Enhanced Configurability

Perhaps the most significant upcoming enhancement is the addition of granular control over virtually every aspect of the upgrade process. Soon, developers will be able to:

• Guide NuGet package updates with precision
• Choose exactly which package replacements to apply
• Customize code rewriting rules to align with team standards
• Fine-tune transformations according to specific project needs

This level of configurability will ensure the tool can adapt to the unique requirements of different development teams and codebases, balancing between opinionated defaults for simplicity and custom options for complex scenarios.

Platform-Agnostic Approach

While the initial demonstrations focused on Visual Studio integration, Microsoft is actively working on making the tool more accessible across different environments. The team is experimenting with Model Context Protocol (MCP) support, as was briefly shown in the VS Code demo.

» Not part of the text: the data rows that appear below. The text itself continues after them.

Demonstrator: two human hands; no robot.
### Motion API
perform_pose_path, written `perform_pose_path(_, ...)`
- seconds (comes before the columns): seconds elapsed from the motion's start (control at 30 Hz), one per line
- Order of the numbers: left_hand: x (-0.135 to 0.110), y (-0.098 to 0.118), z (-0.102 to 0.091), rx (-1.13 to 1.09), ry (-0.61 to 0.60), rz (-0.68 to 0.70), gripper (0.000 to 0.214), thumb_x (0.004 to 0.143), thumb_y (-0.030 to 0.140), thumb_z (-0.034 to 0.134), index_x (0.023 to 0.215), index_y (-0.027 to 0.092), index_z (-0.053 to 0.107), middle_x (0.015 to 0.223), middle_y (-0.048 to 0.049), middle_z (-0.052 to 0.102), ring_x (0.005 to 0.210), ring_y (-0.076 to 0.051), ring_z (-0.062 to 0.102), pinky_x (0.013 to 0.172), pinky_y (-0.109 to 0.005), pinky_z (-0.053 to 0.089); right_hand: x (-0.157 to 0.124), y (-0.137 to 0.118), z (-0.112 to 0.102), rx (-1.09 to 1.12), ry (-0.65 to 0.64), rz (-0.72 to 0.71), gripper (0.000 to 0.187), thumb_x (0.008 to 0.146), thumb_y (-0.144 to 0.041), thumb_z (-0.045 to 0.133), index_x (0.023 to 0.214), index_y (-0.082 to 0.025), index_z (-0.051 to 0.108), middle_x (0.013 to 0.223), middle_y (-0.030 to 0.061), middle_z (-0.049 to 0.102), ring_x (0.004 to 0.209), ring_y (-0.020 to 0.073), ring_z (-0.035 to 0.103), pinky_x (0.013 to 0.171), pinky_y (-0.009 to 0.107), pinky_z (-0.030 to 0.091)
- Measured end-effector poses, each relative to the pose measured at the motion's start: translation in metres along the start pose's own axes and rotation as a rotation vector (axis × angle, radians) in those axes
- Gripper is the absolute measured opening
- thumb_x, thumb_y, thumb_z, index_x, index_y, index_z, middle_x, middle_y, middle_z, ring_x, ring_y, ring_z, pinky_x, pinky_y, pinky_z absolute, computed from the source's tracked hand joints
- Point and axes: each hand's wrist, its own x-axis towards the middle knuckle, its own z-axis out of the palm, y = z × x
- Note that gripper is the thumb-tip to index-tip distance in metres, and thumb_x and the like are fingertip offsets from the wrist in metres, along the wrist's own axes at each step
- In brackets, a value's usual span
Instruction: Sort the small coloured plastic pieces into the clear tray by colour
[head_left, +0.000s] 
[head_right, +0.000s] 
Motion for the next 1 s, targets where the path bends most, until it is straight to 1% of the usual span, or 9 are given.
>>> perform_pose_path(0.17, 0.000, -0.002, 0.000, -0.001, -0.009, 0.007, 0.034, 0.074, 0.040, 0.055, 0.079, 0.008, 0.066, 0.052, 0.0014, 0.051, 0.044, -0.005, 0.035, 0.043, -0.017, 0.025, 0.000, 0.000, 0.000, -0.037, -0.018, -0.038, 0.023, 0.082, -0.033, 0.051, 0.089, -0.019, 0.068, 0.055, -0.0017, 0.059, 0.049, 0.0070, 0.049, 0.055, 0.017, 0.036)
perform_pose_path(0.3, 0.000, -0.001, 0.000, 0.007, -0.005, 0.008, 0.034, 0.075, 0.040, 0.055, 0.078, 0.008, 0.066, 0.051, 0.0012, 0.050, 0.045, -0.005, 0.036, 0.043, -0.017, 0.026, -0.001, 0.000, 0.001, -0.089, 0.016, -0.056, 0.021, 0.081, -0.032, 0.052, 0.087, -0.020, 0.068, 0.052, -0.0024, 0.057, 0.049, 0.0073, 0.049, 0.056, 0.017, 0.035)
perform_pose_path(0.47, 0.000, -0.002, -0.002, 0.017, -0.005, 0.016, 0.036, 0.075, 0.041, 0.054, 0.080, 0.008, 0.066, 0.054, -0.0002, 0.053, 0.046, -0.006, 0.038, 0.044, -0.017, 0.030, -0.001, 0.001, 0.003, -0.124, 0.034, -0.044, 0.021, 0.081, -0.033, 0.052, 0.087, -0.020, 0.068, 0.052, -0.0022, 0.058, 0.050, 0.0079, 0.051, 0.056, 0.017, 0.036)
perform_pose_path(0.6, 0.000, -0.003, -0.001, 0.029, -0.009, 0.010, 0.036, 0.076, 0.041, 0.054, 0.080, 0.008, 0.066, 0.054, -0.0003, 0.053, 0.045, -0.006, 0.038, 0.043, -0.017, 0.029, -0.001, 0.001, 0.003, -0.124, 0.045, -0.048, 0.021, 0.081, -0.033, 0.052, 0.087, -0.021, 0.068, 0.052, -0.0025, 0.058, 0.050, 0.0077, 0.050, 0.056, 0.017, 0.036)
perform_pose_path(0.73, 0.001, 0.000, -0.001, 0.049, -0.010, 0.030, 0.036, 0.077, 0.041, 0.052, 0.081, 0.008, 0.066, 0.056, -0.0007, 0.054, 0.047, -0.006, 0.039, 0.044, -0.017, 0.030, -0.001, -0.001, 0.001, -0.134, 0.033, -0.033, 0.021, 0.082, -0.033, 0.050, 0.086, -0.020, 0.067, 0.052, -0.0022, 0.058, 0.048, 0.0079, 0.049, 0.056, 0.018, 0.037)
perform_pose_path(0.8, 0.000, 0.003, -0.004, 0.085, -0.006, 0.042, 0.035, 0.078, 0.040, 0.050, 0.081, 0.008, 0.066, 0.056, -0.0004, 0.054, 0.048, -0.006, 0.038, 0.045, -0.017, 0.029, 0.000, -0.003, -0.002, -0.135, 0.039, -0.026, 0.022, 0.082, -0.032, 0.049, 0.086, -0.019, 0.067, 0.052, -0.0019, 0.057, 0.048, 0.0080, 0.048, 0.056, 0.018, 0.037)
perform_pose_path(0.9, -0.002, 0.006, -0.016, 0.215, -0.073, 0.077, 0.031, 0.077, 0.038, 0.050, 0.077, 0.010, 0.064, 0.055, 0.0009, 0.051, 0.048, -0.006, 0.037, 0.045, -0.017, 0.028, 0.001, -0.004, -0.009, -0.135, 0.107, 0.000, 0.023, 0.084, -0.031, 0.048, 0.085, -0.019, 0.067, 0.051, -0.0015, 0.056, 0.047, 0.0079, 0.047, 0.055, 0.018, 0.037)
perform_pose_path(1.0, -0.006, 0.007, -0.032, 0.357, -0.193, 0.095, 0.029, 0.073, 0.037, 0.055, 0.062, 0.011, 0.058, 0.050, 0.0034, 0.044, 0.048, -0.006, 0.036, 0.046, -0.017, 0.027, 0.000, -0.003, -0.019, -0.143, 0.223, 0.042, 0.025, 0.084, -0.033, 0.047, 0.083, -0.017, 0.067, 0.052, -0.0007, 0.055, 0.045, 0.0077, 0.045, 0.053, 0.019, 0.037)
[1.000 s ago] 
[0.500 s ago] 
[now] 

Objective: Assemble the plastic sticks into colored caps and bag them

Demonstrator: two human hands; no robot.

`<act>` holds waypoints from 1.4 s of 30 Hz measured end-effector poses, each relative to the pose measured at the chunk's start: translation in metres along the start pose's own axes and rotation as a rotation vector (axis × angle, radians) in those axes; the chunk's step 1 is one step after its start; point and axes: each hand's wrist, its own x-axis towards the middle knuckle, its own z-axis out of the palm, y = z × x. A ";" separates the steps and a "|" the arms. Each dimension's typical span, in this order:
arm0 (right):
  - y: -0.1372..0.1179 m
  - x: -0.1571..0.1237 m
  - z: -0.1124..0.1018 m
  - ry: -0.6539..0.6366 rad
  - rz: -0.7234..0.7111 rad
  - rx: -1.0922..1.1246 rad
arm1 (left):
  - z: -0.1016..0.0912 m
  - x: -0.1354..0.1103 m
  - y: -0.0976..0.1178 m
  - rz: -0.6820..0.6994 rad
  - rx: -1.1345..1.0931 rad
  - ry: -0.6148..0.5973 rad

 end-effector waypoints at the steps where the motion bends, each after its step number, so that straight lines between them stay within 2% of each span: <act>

“We know that teams work everywhere, on prem, in the cloud, even on specialized platforms,” Barlow explained. “So, we’re looking to build platform-agnostic tooling so that you can get that same reliable upgrade capability no matter where your code actually lives.”

This platform-agnostic vision could eventually enable developers to run upgrades directly on servers, integrate them into CI/CD pipelines or use them alongside any IDE — making the technology more accessible to teams with diverse development environments.

Upgrading at Scale

Perhaps the most ambitious aspect of the roadmap addresses the challenge of upgrading at enterprise scale. For organizations with dozens or even hundreds of repositories, Microsoft is planning fleet-wide orchestration capabilities.

This would enable teams to define upgrade configurations once and trigger them across entire codebases, with centralized monitoring to track progress. The goal is to transform what has traditionally been a manual, repository-by-repository ordeal into a streamlined, automated process that can be executed consistently across an organization.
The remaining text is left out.